▶ [Work instruction] Whenever a line below mentions the word "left", that line should be copied.

★ ★ ★ ★ ★ ★ ★

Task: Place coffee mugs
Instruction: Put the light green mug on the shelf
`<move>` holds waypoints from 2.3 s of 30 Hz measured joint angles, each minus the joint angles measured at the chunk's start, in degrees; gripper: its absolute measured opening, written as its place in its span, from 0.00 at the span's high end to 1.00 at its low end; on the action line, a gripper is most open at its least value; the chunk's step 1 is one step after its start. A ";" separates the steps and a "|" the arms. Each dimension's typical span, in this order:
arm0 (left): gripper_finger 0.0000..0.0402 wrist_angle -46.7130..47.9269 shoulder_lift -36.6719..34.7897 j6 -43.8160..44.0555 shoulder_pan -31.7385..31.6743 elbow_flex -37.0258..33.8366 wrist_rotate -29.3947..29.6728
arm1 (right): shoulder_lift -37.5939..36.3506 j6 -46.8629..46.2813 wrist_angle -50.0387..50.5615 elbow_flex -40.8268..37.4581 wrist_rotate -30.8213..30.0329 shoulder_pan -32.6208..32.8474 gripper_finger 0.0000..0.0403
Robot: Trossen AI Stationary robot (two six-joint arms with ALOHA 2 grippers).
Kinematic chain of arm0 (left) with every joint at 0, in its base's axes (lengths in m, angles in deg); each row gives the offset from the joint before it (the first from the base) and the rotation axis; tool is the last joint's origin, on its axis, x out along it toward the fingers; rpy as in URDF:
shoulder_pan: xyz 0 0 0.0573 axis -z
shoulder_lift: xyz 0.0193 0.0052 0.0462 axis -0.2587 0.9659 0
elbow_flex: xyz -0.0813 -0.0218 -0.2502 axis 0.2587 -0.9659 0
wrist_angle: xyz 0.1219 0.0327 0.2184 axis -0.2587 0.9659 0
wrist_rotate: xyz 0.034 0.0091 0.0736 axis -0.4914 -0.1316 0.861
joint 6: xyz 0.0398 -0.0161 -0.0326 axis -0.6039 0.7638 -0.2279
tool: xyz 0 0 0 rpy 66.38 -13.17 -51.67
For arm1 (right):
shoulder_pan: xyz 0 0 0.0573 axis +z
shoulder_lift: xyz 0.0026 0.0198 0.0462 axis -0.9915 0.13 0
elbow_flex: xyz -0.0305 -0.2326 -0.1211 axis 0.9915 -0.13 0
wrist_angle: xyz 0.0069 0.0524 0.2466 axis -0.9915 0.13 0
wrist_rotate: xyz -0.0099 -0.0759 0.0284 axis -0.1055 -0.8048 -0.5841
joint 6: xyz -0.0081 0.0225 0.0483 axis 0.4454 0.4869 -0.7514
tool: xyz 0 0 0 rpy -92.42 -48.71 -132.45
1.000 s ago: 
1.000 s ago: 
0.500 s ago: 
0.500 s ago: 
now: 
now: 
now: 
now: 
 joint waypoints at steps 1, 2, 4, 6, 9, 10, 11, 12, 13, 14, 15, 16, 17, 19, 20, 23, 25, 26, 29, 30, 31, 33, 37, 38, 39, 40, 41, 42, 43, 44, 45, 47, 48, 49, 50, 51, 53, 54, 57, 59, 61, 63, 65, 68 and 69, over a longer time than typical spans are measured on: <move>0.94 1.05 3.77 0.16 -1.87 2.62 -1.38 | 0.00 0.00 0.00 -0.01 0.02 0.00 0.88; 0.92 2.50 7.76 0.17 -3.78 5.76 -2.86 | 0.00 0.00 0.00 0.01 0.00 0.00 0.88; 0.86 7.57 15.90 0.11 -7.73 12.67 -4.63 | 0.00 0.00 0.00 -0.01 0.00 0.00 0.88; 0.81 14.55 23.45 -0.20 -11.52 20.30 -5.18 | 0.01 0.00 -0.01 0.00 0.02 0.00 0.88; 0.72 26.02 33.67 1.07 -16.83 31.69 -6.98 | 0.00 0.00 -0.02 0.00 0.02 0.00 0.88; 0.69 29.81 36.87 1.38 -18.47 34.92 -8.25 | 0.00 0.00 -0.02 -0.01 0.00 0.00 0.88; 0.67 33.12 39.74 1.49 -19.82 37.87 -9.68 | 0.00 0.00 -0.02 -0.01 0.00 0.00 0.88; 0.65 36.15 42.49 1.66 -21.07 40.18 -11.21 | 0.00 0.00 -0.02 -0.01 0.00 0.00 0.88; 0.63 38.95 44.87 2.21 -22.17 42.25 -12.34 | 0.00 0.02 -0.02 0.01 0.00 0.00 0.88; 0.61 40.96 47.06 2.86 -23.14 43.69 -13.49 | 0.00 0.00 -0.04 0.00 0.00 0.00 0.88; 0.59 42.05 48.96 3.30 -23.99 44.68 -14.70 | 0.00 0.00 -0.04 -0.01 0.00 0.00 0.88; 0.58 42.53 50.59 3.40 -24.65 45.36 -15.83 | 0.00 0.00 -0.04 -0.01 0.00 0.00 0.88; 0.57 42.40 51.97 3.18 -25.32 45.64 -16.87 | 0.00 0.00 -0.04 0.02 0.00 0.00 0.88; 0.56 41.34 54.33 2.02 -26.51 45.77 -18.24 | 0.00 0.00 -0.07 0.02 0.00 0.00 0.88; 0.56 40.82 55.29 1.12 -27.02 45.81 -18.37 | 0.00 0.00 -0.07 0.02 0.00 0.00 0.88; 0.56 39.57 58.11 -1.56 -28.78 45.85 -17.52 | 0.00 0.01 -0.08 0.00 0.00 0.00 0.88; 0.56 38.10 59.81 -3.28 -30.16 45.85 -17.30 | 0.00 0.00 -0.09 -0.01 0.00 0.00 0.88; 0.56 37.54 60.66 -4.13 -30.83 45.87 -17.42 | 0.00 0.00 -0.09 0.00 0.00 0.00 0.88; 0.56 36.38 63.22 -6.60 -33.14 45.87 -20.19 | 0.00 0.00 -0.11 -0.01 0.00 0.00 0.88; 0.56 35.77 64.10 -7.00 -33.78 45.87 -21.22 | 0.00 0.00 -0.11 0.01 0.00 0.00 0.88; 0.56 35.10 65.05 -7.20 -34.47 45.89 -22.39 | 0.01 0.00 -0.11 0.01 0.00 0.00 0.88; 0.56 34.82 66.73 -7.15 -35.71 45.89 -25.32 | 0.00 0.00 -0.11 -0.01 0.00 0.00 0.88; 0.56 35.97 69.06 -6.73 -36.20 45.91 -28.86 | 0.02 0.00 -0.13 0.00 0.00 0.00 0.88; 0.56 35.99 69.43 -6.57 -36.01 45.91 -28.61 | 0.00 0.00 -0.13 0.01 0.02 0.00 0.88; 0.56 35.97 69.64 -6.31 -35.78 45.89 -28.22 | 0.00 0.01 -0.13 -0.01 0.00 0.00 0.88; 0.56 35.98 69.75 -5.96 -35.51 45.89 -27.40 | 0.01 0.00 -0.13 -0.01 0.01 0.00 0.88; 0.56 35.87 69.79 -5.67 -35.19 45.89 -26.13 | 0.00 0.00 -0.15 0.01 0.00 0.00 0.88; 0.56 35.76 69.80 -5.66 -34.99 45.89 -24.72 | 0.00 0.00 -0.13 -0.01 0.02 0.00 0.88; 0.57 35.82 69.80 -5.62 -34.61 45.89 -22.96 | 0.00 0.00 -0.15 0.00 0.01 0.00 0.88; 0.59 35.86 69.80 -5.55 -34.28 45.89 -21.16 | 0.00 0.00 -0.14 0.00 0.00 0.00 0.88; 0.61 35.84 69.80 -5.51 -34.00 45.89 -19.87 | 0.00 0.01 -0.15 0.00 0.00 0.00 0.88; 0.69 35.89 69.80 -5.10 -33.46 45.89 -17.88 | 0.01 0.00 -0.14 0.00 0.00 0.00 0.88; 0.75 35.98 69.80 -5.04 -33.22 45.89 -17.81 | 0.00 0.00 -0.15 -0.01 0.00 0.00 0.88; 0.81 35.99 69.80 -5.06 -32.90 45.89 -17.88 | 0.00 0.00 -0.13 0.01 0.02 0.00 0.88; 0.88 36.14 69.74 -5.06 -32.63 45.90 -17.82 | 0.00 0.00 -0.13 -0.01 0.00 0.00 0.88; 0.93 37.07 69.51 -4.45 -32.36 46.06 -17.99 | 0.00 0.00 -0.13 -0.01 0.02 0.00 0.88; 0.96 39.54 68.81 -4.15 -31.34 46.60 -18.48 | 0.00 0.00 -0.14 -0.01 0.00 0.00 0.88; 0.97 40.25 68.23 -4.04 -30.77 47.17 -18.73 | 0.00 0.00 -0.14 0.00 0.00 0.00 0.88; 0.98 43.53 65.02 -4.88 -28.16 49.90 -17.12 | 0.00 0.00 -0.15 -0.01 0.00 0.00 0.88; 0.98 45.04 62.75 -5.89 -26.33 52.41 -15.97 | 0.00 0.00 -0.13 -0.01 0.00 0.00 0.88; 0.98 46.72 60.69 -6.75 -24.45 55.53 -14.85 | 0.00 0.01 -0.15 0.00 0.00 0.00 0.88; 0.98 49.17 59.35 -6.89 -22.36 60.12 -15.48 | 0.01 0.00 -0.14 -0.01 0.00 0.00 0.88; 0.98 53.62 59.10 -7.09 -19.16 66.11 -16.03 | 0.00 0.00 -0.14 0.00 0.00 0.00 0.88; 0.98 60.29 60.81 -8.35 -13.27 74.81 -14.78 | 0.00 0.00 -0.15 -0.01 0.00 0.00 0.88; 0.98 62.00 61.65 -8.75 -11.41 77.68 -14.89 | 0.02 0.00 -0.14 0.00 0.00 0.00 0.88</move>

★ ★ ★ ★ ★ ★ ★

▶ [Response]
arm0 (left): gripper_finger 0.0000..0.0402 wrist_angle -46.7130..47.9269 shoulder_lift -36.6719..34.7897 j6 -43.8160..44.0555 shoulder_pan -31.7385..31.6743 elbow_flex -37.0258..33.8366 wrist_rotate -29.3947..29.6728
Kinematic chain of arm0 (left) with every joint at 0, in its base's axes (lengths in m, angles in deg); each row gives the offset from the joint before it (the first from the base) and the rotation axis; tool is the last joint's origin, on its axis, x out along it toward the fingers; rpy as in URDF:

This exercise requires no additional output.